==== Data provided ====

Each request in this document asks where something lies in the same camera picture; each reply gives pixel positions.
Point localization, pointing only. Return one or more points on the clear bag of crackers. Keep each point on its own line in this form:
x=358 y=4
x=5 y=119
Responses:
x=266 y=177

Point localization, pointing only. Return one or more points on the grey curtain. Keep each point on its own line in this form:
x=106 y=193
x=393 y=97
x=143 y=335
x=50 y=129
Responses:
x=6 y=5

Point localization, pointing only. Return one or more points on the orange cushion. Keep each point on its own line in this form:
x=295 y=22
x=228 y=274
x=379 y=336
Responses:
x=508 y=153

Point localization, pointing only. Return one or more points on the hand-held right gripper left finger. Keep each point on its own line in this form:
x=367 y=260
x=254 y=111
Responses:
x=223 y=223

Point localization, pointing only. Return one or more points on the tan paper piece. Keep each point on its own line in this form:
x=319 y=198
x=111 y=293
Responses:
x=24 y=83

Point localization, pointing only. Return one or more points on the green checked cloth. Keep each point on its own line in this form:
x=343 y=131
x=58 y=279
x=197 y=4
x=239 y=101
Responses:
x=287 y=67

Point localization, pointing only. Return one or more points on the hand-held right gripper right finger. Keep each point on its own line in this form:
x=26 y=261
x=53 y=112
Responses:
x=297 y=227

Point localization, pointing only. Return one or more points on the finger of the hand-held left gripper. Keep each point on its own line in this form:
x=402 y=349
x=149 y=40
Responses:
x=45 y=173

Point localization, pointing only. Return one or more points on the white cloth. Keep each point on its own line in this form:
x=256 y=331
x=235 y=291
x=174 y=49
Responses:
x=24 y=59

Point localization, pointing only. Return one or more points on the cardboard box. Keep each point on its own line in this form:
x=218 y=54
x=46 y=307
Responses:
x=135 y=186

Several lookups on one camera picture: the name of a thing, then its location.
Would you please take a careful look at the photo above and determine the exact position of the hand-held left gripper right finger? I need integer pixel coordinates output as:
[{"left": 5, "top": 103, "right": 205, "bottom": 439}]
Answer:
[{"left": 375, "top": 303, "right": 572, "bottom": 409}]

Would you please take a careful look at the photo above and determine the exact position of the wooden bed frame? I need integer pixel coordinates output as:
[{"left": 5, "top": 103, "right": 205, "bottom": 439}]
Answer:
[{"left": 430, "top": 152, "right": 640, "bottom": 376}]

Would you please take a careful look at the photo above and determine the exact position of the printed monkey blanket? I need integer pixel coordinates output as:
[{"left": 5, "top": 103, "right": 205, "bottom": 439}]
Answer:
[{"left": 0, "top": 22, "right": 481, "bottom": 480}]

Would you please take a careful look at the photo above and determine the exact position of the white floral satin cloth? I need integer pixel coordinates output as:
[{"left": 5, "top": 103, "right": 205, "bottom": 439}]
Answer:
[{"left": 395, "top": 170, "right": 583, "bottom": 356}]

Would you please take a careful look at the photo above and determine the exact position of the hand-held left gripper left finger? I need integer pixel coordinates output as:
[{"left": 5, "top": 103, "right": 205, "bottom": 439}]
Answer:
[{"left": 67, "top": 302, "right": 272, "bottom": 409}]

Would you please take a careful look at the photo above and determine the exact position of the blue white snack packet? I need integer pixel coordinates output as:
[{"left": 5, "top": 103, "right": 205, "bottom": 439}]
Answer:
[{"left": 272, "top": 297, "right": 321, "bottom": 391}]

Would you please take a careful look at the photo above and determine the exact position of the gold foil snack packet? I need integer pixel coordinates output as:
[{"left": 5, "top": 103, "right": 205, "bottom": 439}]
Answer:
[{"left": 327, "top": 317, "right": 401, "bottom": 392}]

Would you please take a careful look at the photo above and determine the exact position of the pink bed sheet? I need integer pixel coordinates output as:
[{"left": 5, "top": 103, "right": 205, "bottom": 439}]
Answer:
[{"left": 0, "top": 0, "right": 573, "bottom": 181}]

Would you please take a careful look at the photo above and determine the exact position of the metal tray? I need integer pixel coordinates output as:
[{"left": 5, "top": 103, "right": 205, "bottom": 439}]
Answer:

====

-- Problem to work on --
Return the records in their entirety. Keep every character as it is.

-- Exercise answer --
Each request in this document asks where something lies in the same camera picture; each reply gives pixel positions.
Point localization, pointing only. Return one or more points on the clear bag of crackers. Keep each point on its own line in this form:
x=358 y=4
x=5 y=119
Responses:
x=266 y=177

Point localization, pointing only. Return one or more points on the grey curtain. Keep each point on its own line in this form:
x=106 y=193
x=393 y=97
x=143 y=335
x=50 y=129
Responses:
x=6 y=5

Point localization, pointing only. Return one or more points on the orange cushion. Keep each point on its own line in this form:
x=295 y=22
x=228 y=274
x=379 y=336
Responses:
x=508 y=153

Point localization, pointing only. Return one or more points on the hand-held right gripper left finger. Keep each point on its own line in this form:
x=367 y=260
x=254 y=111
Responses:
x=223 y=223

Point localization, pointing only. Return one or more points on the tan paper piece. Keep each point on its own line in this form:
x=319 y=198
x=111 y=293
Responses:
x=24 y=83

Point localization, pointing only. Return one or more points on the green checked cloth. Keep each point on its own line in this form:
x=343 y=131
x=58 y=279
x=197 y=4
x=239 y=101
Responses:
x=287 y=67

Point localization, pointing only. Return one or more points on the hand-held right gripper right finger. Keep each point on its own line in this form:
x=26 y=261
x=53 y=112
Responses:
x=297 y=227

Point localization, pointing only. Return one or more points on the finger of the hand-held left gripper. Keep each point on its own line in this form:
x=402 y=349
x=149 y=40
Responses:
x=45 y=173

Point localization, pointing only. Return one or more points on the white cloth. Keep each point on its own line in this form:
x=256 y=331
x=235 y=291
x=174 y=49
Responses:
x=24 y=59

Point localization, pointing only. Return one or more points on the cardboard box. Keep each point on its own line in this form:
x=218 y=54
x=46 y=307
Responses:
x=135 y=186

Several lookups on one camera picture: the name of a thing, then its location.
Would you please take a careful look at the photo above and determine the exact position of the hand-held left gripper right finger? I need integer pixel coordinates output as:
[{"left": 5, "top": 103, "right": 205, "bottom": 439}]
Answer:
[{"left": 375, "top": 303, "right": 572, "bottom": 409}]

Would you please take a careful look at the photo above and determine the exact position of the wooden bed frame? I need integer pixel coordinates output as:
[{"left": 5, "top": 103, "right": 205, "bottom": 439}]
Answer:
[{"left": 430, "top": 152, "right": 640, "bottom": 376}]

Would you please take a careful look at the photo above and determine the exact position of the printed monkey blanket? I need integer pixel coordinates output as:
[{"left": 5, "top": 103, "right": 205, "bottom": 439}]
Answer:
[{"left": 0, "top": 22, "right": 481, "bottom": 480}]

Would you please take a careful look at the photo above and determine the exact position of the white floral satin cloth? I need integer pixel coordinates output as:
[{"left": 5, "top": 103, "right": 205, "bottom": 439}]
Answer:
[{"left": 395, "top": 170, "right": 583, "bottom": 356}]

Would you please take a careful look at the photo above and determine the exact position of the hand-held left gripper left finger? I need integer pixel coordinates output as:
[{"left": 5, "top": 103, "right": 205, "bottom": 439}]
Answer:
[{"left": 67, "top": 302, "right": 272, "bottom": 409}]

Would you please take a careful look at the photo above and determine the exact position of the blue white snack packet? I need integer pixel coordinates output as:
[{"left": 5, "top": 103, "right": 205, "bottom": 439}]
Answer:
[{"left": 272, "top": 297, "right": 321, "bottom": 391}]

Would you please take a careful look at the photo above and determine the exact position of the gold foil snack packet? I need integer pixel coordinates output as:
[{"left": 5, "top": 103, "right": 205, "bottom": 439}]
Answer:
[{"left": 327, "top": 317, "right": 401, "bottom": 392}]

Would you please take a careful look at the photo above and determine the exact position of the pink bed sheet? I need integer pixel coordinates output as:
[{"left": 5, "top": 103, "right": 205, "bottom": 439}]
Answer:
[{"left": 0, "top": 0, "right": 573, "bottom": 181}]

Would you please take a careful look at the photo above and determine the exact position of the metal tray? I need integer pixel coordinates output as:
[{"left": 5, "top": 103, "right": 205, "bottom": 439}]
Answer:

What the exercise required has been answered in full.